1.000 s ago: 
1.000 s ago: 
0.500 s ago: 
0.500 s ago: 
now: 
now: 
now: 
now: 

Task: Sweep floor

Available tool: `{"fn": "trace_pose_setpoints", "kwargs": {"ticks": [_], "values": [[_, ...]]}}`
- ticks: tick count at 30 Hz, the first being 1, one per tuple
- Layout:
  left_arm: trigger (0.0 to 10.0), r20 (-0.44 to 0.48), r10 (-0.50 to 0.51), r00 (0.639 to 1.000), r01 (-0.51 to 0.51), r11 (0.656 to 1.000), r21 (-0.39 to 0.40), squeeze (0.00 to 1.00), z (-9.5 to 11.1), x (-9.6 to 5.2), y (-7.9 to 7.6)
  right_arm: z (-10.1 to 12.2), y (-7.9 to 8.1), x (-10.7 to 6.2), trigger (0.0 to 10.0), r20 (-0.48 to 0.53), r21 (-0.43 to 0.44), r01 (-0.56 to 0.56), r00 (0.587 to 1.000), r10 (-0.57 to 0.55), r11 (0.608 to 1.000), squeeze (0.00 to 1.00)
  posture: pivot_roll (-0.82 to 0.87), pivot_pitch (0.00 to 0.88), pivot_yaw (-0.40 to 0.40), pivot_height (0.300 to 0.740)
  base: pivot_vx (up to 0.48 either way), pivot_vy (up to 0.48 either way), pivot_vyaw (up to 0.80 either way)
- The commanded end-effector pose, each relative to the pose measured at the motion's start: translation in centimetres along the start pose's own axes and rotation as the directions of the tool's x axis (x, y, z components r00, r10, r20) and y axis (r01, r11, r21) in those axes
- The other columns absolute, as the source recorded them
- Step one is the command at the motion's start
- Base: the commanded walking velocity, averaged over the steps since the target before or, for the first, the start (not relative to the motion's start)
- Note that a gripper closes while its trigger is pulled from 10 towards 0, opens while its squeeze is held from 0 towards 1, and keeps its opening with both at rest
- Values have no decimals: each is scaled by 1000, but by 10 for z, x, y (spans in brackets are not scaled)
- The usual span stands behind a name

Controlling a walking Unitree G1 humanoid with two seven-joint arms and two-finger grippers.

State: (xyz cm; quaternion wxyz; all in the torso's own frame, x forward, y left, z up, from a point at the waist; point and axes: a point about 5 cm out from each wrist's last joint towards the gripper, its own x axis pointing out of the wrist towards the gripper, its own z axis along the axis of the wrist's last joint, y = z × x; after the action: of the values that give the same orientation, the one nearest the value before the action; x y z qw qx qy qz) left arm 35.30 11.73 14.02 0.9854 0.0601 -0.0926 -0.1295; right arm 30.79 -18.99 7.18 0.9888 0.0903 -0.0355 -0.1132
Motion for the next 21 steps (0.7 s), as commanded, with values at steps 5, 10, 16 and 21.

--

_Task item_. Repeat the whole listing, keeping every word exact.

_Result of the exercise_.
1.000 s ago: 
1.000 s ago: 
0.500 s ago: 
0.500 s ago: 
now: 
now: 
now: 
now: 

Task: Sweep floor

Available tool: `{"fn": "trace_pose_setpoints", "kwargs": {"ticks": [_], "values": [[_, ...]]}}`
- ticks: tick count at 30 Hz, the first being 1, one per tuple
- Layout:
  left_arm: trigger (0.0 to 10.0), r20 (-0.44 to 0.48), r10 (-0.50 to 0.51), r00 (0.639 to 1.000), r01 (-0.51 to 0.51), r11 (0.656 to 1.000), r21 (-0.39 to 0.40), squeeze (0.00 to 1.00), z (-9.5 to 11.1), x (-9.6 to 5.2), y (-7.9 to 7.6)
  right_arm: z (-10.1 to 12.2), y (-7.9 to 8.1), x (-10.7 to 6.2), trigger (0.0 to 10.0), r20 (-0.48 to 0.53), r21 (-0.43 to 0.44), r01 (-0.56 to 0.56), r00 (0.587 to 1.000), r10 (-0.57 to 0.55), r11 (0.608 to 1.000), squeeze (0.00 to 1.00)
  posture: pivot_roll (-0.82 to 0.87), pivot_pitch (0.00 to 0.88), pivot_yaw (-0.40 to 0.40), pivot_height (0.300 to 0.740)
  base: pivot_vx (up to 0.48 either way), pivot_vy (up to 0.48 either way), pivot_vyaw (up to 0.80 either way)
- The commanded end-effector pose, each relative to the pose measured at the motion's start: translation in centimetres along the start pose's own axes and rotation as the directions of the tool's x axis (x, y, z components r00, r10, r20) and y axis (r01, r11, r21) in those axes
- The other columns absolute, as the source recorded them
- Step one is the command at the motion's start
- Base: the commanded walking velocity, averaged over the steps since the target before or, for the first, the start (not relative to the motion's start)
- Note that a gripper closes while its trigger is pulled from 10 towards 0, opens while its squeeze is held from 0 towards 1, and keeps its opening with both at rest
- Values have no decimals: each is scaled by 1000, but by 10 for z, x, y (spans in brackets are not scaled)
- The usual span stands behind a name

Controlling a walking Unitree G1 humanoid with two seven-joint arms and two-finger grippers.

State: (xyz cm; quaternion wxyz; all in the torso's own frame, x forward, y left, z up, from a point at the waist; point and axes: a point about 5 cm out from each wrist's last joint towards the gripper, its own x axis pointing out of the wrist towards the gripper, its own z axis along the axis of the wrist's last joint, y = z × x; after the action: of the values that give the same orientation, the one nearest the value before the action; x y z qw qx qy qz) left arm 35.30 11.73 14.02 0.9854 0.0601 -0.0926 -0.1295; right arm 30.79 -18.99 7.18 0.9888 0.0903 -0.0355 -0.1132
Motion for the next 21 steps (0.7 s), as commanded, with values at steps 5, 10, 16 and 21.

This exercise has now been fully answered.